C’est dans ce contexte que l’énoncé du Principe anthropique fort par le spécialiste des trous noirs Brandon Carter en 1974 a suscité l’enthousiasme d’une partie de la communauté scientifique. Selon ce principe, dont Trinh Xuan Thuan est un fervent partisan, la probabilité pour que les conditions initiales et les constantes physiques (vitesse de la lumière, constante de Planck, charge de l’électron...) de l’univers soient compatibles avec l’apparition de la vie (expansion permettant la formation des étoiles, permettant à leur tour la fabrication des éléments lourds nécessaires à l’apparition de la vie organique, mais aussi configuration particulière du système solaire, composition de l’atmosphère terrestre...) sont de l’ordre de 10 puissance 60 ! Une infime variation et « l’univers aurait été bien morne et triste : il ne contiendrait que des nuages d’hydrogène et d’hélium et n’aurait formé ni galaxie ni étoiles ni planètes ni hommes. Et, surtout, il n’aurait jamais généré cet objet le plus complexe de l’univers qui soit connu dans l’univers, le cerveau humain ». Cette probabilité est tellement inconcevable qu’elle ne peut que laisser supposer qu’il y ait quelque chose qui ait « réglé » l’univers lors de sa création avec l’« intention » de permettre l’apparition de la vie et de la conscience (définie selon Trinh Xuan Thuan comme la capacité à manipuler des symboles mentaux, à se poser des questions existentielles, à avoir un sens de la transcendance et du sacré : car « On ne verra jamais des chimpanzés, qui partagent pourtant 99,5 % de notre génome, (...) composer L’Hymne à la joie, peindre Les Nymphéas ou écrire des ouvrages de théologie traitant de Dieu et de la vie après la mort »). Finalement, ce principe anthropique permet envers et contre tout de réintroduire un principe créateur conscient et maintenir l’homme à une place prééminente, celle du projet. Ce qui faisait dire au physicien Freeman Dyson (qui participa à la fondation de l’électrodynamique quantique) : « L’univers savait quelque part que l’homme allait venir ».
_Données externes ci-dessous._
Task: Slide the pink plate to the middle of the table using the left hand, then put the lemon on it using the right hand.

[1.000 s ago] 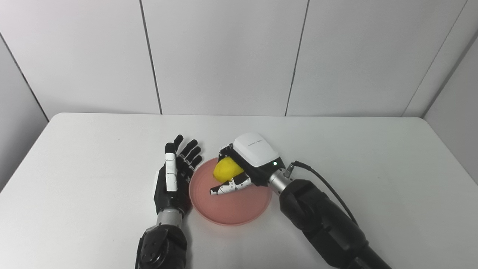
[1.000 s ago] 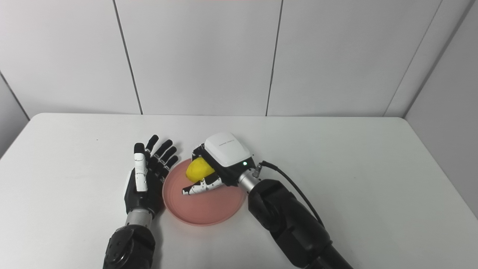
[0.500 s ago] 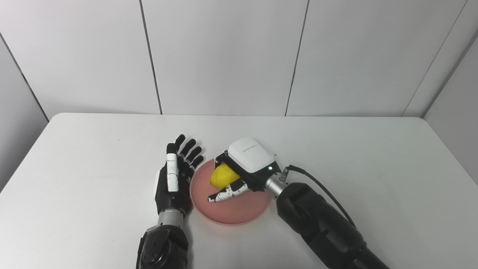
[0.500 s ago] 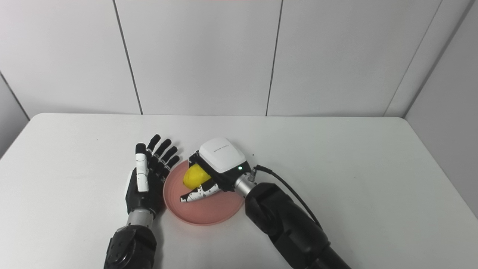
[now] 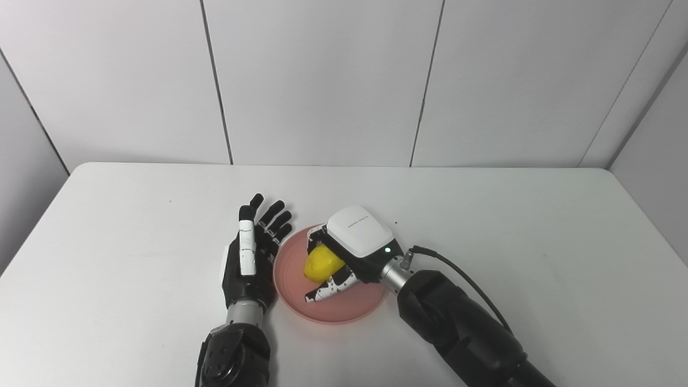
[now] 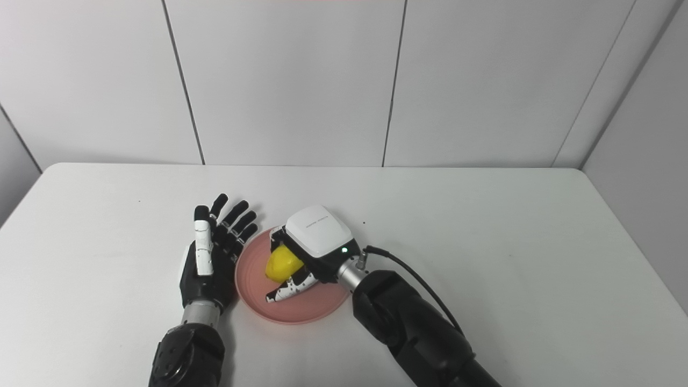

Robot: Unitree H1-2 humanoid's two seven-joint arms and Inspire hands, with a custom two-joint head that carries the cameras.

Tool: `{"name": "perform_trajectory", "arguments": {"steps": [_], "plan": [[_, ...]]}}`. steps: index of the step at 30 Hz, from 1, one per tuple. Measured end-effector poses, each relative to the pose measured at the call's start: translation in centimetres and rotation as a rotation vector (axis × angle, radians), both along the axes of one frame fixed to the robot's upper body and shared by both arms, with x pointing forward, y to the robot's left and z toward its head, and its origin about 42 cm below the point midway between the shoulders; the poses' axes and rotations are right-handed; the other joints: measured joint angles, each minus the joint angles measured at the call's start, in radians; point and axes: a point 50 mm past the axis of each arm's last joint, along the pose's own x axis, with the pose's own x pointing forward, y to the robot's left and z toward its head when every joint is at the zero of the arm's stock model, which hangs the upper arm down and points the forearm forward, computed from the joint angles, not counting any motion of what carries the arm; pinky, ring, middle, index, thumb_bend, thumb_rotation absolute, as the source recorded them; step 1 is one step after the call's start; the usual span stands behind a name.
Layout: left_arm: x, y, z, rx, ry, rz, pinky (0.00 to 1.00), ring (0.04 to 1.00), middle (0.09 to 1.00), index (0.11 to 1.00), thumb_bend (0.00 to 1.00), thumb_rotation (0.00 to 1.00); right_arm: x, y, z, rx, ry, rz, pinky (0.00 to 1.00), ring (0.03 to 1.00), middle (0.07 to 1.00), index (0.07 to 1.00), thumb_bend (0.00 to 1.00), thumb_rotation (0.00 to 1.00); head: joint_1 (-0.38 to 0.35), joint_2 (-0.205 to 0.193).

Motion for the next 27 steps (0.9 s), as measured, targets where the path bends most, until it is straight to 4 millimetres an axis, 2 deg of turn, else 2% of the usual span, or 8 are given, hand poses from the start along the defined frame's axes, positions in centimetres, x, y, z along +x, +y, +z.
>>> {"name": "perform_trajectory", "arguments": {"steps": [1,2,3,4,5,8,19,27], "plan": [[-0.01,0.0,0.0,0.0,0.001,0.0,0.82,0.773,0.796,0.894,0.95,0.79,-0.01,0.03,0.06,0.008,-0.007,0.002,0.33,0.407,0.476,0.489,0.52,0.16,0.0,0.0],[-0.01,0.0,0.0,-0.007,0.002,-0.001,0.82,0.773,0.795,0.893,0.95,0.79,-0.02,0.07,0.14,0.014,-0.016,0.003,0.33,0.412,0.481,0.49,0.52,0.16,0.0,0.0],[-0.01,-0.01,0.0,-0.01,0.003,-0.002,0.82,0.78,0.795,0.891,0.95,0.79,-0.03,0.1,0.16,0.016,-0.018,0.003,0.36,0.443,0.515,0.557,0.7,0.26,-0.002,0.0],[-0.01,-0.02,-0.01,-0.011,0.004,-0.003,0.82,0.784,0.794,0.889,0.95,0.79,-0.04,0.1,0.17,0.015,-0.017,0.003,0.38,0.459,0.532,0.592,0.79,0.31,-0.002,0.0],[-0.01,-0.03,-0.01,-0.011,0.005,-0.003,0.83,0.79,0.795,0.889,0.95,0.79,-0.05,0.12,0.2,0.013,-0.015,0.004,0.47,0.543,0.597,0.632,0.86,0.37,-0.002,0.0],[-0.01,-0.03,-0.02,-0.011,0.008,-0.003,0.82,0.789,0.791,0.887,0.95,0.78,-0.02,0.0,0.16,-0.018,0.008,0.002,0.62,0.656,0.678,0.67,0.94,0.42,-0.002,-0.002],[-0.02,0.01,0.0,-0.032,0.009,-0.002,0.82,0.772,0.783,0.873,0.96,0.77,0.03,-0.45,0.3,-0.057,0.033,-0.014,0.61,0.65,0.677,0.679,0.96,0.44,-0.002,0.0],[0.0,-0.02,0.0,-0.031,0.009,-0.002,0.81,0.764,0.781,0.872,0.96,0.78,0.1,-0.52,0.33,-0.062,0.032,-0.02,0.61,0.654,0.678,0.678,0.95,0.52,-0.005,-0.003]]}}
Bien sûr, d’autres théories concurrentes existent, comme par exemple celle des multivers : on peut concevoir qu’il existe bien 10 puissance 60 univers, que ce soient des mondes parallèles ou se succédant dans le temps dans une série de Big Bang et de Big Crush (théorie qui prend du plomb dans l’aile si l’on en croit les dernières mesures cosmologiques semblent tendre vers un univers en expansion infinie... même si une autre théorie spécule sur la possibilité de nouveaux Big Bang au sein de notre univers à partir de trous noirs...), de sorte que l’existence d’un univers exceptionnel ayant permis l’apparition de la vie (le nôtre) n’a rien de plus extraordinaire que le fait qu’un joueur de loterie finira forcément, au bout d’une infinité de fois, par tirer le gros lot ! Néanmoins, ces théories de multivers sont par essence « invérifiables », ce qui heurte le scientifique qu’est Trinh Xuan Thuan ; l’astrophysicien voit en revanche plusieurs arguments forts (bien que tout aussi invérifiables me semble-t-il) en faveur du principe anthropique, notamment le « principe d’économie » (« pourquoi faire compliqué si on peut faire simple ? »), selon lequel il est plus logique de supposer une explication simple (un « projet » conscient de l’univers) à des explications compliquées (les diverses déclinaisons du multivers) ; autre argument, la « beauté » de l’Univers, son « harmonie » qui laisse percevoir une profonde unité, comme l’illustre l’unification progressive des forces et la recherche d’une « Théorie du tout » (qui, selon des scientifiques comme Stephan Hawking, permettrait de connaître les desseins de Dieu) : difficile de concevoir que tout cela est le fruit du seul « hasard ». Trinh Xuan Thuan postule donc, un peu à la manière du Pari de Pascal, qu’il n’y a qu’un seul univers, le nôtre, qui du coup ne peut s’expliquer de façon satisfaisante que par un « principe créateur », qu’il conçoit de façon assez proche de la Nature panthéiste de Spinoza, un « principe conscient » qui a voulu l’apparition de l’homme.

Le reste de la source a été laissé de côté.